MATERIAL PROVIDED →
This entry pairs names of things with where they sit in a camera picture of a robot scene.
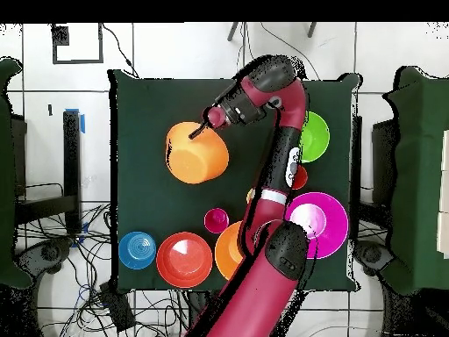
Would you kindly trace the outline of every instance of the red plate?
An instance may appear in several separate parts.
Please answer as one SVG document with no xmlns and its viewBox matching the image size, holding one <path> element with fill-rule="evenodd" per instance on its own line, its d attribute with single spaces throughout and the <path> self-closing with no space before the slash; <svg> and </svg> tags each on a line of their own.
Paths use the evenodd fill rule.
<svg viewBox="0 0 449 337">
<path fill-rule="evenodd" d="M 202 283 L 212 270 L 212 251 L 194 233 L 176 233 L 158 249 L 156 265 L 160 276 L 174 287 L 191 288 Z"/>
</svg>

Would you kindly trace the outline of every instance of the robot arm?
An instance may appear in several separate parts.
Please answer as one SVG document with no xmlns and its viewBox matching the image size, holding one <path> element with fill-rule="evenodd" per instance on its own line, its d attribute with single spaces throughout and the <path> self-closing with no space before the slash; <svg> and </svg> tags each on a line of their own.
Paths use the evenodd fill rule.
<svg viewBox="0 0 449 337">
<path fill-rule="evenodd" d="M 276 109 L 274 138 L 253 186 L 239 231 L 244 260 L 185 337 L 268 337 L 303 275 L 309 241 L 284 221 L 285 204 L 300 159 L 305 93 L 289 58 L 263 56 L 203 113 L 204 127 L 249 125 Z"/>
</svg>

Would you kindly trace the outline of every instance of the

--

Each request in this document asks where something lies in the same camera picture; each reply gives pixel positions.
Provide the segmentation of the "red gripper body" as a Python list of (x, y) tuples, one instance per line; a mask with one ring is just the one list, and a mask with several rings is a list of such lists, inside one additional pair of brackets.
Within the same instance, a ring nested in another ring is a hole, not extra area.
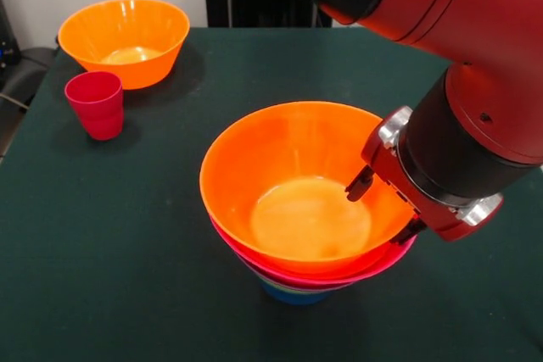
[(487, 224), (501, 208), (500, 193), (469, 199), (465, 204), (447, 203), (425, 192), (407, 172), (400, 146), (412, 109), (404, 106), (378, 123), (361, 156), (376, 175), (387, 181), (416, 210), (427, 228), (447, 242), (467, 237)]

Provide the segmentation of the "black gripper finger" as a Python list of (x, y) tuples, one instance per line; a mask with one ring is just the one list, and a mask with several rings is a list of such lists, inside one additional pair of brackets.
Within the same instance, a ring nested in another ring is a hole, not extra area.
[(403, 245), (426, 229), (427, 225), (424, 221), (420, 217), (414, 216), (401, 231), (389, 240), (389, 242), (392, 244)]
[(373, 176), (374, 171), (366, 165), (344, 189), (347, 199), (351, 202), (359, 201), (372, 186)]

TRY IT →
In the listing, find every line with the word "Would" and return it.

RESULT OF THIS EXERCISE →
Would you kindly trace the outline of every instance of the red plate?
Would you kindly trace the outline of every instance of the robot arm?
Would you kindly trace the outline of every instance of the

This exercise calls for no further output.